TASK:
Copy out every line of the data where the word "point" is found.

-- GIVEN DATA follows --

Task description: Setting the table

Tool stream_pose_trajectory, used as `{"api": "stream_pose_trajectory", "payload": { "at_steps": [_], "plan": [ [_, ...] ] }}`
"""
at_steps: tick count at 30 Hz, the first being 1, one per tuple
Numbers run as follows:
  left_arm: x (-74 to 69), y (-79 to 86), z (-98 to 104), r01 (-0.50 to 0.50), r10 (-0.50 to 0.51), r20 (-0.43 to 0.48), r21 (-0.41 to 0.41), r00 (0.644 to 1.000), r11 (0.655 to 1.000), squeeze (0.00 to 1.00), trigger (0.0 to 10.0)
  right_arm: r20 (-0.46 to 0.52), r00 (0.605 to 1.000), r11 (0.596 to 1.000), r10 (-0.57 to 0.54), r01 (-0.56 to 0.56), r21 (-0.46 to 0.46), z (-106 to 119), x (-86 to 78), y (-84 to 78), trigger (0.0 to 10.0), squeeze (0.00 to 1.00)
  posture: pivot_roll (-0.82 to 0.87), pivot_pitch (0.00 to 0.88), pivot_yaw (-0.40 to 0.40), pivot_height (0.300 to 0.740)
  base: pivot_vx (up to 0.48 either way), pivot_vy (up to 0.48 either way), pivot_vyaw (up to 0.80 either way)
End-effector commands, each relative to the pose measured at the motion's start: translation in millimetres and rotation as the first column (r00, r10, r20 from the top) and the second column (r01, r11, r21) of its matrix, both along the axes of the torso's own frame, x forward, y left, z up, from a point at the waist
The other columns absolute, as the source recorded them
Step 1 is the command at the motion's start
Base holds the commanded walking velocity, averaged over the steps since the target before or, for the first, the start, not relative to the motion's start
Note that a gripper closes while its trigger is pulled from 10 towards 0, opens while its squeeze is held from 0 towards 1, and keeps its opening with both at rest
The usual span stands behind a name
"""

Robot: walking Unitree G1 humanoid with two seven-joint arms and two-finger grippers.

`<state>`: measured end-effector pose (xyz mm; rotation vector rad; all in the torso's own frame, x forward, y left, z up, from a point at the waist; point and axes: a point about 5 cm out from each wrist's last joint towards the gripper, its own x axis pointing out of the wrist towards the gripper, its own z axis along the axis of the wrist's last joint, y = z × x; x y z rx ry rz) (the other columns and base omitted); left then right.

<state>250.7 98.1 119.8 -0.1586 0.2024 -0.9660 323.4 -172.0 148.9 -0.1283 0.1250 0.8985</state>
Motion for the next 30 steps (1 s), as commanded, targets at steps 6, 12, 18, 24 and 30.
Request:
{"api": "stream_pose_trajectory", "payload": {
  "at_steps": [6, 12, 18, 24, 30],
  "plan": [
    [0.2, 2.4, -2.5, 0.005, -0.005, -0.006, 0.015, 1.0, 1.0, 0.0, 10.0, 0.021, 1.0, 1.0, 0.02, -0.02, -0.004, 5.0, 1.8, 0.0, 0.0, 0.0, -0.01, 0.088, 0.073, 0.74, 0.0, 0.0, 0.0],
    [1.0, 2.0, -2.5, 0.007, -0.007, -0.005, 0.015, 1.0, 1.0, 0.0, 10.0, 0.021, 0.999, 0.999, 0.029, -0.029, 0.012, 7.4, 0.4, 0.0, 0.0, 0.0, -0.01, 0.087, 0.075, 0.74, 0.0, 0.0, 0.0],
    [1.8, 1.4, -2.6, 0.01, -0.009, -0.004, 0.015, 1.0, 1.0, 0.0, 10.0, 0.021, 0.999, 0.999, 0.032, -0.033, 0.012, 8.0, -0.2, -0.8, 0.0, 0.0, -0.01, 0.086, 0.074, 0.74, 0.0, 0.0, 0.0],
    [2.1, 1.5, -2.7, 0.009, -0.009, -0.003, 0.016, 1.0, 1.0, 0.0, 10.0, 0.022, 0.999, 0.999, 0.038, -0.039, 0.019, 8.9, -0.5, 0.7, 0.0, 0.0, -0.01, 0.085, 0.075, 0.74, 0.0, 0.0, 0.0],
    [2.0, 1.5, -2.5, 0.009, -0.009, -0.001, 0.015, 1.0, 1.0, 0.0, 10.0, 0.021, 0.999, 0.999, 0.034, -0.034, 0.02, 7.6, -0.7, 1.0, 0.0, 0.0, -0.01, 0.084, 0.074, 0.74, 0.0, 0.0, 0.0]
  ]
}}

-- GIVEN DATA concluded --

EXPECTED ANSWER:
End-effector commands, each relative to the pose measured at the motion's start: translation in millimetres and rotation as the first column (r00, r10, r20 from the top) and the second column (r01, r11, r21) of its matrix, both along the axes of the torso's own frame, x forward, y left, z up, from a point at the waist
`<state>`: measured end-effector pose (xyz mm; rotation vector rad; all in the torso's own frame, x forward, y left, z up, from a point at the waist; point and axes: a point about 5 cm out from each wrist's last joint towards the gripper, its own x axis pointing out of the wrist towards the gripper, its own z axis along the axis of the wrist's last joint, y = z × x; x y z rx ry rz) (the other columns and base omitted); left then right.

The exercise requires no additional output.